### Task description
Find each line in the records below that contains the word "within", and copy it out.

[Available data — start]

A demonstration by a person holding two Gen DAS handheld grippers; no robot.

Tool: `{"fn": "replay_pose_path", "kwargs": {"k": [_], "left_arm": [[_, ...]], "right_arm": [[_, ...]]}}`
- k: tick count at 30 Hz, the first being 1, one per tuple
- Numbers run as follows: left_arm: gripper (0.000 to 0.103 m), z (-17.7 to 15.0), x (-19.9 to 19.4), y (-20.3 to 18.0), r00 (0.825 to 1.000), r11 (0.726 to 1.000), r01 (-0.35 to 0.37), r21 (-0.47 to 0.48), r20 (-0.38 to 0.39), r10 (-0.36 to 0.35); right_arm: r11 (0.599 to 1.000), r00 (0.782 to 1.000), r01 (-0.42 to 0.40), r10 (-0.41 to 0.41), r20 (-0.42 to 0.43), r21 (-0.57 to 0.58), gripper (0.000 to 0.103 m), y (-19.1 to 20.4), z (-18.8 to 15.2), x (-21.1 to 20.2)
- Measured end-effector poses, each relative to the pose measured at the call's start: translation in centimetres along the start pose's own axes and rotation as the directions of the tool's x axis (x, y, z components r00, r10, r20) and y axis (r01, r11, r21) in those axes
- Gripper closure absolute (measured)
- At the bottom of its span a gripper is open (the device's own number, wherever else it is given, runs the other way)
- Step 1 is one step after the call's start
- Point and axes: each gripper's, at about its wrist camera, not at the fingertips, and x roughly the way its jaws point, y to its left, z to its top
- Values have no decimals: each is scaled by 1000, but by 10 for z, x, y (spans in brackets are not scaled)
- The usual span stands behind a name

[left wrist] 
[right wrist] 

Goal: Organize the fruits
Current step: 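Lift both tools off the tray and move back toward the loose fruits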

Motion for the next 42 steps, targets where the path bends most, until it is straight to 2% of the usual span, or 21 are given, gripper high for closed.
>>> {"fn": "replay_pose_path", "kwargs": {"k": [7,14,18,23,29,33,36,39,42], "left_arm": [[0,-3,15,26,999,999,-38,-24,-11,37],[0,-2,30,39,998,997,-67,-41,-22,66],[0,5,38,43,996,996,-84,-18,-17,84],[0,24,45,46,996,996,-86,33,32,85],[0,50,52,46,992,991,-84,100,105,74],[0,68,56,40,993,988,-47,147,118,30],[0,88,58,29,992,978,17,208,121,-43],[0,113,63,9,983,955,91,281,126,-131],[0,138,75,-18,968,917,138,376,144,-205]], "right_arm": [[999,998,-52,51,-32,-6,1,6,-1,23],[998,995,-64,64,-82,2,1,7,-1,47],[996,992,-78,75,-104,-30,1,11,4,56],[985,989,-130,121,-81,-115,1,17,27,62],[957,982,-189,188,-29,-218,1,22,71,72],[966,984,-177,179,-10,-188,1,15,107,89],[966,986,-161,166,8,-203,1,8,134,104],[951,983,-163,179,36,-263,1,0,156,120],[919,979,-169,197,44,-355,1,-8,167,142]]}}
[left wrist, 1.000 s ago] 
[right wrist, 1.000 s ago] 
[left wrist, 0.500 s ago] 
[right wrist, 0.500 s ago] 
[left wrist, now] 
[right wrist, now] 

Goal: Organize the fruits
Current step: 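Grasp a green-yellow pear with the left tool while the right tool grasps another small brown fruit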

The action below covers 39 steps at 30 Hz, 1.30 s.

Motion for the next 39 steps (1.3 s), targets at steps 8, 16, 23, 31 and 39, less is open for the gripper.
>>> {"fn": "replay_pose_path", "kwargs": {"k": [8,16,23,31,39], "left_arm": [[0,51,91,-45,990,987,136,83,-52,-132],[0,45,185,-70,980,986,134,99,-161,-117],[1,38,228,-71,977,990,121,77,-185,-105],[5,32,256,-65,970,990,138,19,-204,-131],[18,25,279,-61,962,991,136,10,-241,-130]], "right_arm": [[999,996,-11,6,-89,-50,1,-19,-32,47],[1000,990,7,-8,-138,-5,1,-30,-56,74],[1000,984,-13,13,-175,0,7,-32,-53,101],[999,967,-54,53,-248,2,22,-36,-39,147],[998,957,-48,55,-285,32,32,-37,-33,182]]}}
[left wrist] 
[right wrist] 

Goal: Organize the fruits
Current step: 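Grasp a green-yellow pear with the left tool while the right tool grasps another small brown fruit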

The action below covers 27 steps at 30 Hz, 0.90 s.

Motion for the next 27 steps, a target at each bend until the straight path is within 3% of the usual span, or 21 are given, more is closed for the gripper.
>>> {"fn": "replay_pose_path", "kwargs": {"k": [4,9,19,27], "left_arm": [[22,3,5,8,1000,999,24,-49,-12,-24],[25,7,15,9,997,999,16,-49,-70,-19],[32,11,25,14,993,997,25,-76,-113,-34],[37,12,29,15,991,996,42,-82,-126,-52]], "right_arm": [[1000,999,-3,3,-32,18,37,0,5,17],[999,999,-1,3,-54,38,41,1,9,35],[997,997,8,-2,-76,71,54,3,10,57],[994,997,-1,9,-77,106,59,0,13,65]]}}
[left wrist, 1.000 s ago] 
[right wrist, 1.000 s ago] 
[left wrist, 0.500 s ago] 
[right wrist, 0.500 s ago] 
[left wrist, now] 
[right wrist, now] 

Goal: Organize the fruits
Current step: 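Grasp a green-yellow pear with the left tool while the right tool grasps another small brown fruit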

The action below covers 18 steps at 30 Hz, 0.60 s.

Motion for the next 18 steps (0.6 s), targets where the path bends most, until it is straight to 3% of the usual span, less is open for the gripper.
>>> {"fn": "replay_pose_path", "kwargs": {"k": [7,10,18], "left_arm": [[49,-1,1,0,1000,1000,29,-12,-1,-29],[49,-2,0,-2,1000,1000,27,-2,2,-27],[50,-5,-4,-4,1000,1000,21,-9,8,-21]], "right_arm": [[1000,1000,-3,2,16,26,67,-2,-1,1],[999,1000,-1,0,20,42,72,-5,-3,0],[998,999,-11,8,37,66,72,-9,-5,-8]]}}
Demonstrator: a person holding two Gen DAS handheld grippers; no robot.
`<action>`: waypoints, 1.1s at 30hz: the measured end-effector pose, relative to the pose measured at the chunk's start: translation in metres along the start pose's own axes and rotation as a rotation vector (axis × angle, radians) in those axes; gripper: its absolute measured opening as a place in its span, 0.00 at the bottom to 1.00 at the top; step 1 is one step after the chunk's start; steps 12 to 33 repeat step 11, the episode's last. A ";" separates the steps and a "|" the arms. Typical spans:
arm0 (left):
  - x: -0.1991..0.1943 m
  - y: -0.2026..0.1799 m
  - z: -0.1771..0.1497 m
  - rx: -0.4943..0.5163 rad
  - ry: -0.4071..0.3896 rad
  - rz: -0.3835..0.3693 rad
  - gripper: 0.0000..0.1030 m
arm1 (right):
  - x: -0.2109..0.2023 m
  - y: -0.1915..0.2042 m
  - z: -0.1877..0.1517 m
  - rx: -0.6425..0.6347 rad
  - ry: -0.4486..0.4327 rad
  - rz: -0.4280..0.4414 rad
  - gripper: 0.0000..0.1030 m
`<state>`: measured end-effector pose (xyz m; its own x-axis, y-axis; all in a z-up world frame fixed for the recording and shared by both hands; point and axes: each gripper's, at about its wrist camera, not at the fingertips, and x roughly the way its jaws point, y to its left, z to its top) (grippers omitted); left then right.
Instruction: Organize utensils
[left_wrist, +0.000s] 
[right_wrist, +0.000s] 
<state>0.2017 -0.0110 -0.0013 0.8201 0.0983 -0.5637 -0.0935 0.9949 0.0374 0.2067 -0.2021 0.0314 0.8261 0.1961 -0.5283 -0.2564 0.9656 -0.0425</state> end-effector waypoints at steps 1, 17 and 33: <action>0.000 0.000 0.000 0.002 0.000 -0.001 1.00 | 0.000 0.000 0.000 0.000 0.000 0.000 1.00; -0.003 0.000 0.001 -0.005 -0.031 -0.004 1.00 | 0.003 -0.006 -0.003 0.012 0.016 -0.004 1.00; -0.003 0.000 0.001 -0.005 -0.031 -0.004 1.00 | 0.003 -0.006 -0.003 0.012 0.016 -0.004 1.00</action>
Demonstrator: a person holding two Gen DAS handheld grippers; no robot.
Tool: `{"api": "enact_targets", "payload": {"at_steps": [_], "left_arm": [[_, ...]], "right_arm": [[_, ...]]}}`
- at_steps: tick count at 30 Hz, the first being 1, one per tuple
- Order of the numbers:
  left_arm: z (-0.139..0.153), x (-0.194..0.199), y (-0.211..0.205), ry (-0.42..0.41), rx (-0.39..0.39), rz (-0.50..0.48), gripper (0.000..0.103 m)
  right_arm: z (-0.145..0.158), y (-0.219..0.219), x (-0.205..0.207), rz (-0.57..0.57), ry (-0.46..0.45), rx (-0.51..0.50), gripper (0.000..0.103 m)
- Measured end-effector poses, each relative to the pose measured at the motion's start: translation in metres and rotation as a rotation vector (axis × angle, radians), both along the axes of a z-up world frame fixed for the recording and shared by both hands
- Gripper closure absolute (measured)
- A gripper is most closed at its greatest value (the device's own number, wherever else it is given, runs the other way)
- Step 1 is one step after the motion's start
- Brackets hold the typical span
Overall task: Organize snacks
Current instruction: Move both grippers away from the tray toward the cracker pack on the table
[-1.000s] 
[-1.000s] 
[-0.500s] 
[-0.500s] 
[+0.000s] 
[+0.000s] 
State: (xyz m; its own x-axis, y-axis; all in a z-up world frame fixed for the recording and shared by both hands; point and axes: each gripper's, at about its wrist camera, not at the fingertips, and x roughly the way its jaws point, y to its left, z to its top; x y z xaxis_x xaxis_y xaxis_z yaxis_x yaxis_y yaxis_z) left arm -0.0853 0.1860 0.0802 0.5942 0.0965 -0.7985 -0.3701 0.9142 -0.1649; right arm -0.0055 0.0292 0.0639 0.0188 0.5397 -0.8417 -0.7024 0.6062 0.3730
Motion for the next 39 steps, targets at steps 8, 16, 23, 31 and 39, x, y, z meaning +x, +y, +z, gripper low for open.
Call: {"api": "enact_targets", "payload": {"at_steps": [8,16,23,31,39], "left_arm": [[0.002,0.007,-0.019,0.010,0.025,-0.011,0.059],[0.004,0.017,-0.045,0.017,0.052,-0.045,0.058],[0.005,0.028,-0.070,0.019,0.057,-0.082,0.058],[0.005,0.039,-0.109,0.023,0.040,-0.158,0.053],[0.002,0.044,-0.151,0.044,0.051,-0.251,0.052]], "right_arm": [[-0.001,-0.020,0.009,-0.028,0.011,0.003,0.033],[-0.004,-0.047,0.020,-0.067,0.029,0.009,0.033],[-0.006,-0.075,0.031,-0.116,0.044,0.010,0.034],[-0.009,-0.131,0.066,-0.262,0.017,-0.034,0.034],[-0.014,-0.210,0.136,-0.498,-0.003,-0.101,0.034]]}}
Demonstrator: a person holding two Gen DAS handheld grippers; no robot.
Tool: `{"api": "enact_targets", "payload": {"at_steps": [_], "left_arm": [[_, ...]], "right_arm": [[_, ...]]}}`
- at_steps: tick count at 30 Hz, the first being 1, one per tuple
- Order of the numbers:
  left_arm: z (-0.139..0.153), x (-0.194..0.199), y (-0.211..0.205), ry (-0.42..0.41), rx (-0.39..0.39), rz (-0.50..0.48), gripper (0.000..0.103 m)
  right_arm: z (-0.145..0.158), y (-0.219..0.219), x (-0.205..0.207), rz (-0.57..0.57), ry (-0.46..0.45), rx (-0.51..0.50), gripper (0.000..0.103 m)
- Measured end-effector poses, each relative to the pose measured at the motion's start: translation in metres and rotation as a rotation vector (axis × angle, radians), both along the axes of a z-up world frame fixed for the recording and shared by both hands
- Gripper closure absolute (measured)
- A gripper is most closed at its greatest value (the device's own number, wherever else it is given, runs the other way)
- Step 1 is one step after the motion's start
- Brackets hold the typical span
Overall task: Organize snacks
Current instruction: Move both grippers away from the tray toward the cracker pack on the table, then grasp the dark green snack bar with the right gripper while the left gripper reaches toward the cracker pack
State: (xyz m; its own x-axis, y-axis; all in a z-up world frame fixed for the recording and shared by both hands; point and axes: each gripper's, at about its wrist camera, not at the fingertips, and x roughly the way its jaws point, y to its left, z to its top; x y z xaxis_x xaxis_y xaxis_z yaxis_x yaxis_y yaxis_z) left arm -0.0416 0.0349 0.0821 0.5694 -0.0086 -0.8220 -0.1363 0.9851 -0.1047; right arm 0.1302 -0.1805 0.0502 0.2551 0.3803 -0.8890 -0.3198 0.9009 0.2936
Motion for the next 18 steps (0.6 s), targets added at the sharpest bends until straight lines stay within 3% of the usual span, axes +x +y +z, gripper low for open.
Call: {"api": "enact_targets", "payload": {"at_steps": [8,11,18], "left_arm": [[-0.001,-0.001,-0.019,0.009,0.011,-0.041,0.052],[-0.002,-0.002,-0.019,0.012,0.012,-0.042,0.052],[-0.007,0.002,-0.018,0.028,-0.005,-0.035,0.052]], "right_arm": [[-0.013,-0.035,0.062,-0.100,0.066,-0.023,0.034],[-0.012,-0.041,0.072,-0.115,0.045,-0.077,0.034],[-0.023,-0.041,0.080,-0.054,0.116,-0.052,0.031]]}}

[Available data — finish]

### Solution below
Motion for the next 27 steps, a target at each bend until the straight path is within 3% of the usual span, or 21 are given, more is closed for the gripper.
Motion for the next 18 steps (0.6 s), targets added at the sharpest bends until straight lines stay within 3% of the usual span, axes +x +y +z, gripper low for open.

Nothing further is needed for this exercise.